Almqvist was made an honorary member of the Royal Swedish Academy of Agriculture and Forestry in 1857 and a knight of the Order of the Seraphim in 1882. On May 5, 1860, he was made a Commander Grand Cross of the Order of the Polar Star along with Commander Grand Cross of the Order of St. Olav.

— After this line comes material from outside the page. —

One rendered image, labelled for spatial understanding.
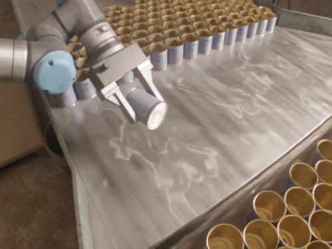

On August 26, 1884, Almqvist died at the Algö estate on Selaön.

=== Family ===
Almqvist married Sophie Antoinette Eugenie Björkman in 1851. The couple had six children, two girls and four boys. Daughter Carolina "Lina" Almqvist married Erik Gustaf Boström, who went on to become Prime Minister of Sweden. The other daughter, Clara, died at 10 months old in 1854. Son Sven Almqvist (1855–1910) married Anna Björkman (daughter of Axel Björkman and Marie Norlin). Son Robert Magnus Almqvist reached 80 years of age (1857–1938) and died in Herrnhut, Saxony, Germany. He was one of the founders of the publishing company Almqvist & Wiksell and the father of military man and historian Sven Almqvist. Son Carl Ludvig Almqvist (1860–1920) was married to Eva Häggström (1878–1962) and the couple took over the Algö estate. The couple also had son Knut Almqvist (1863–1937).

His brother, Johan Magnus Almqvist, was a theologian and politician who served as a member of the Riksdag of the Estates for the clergy class.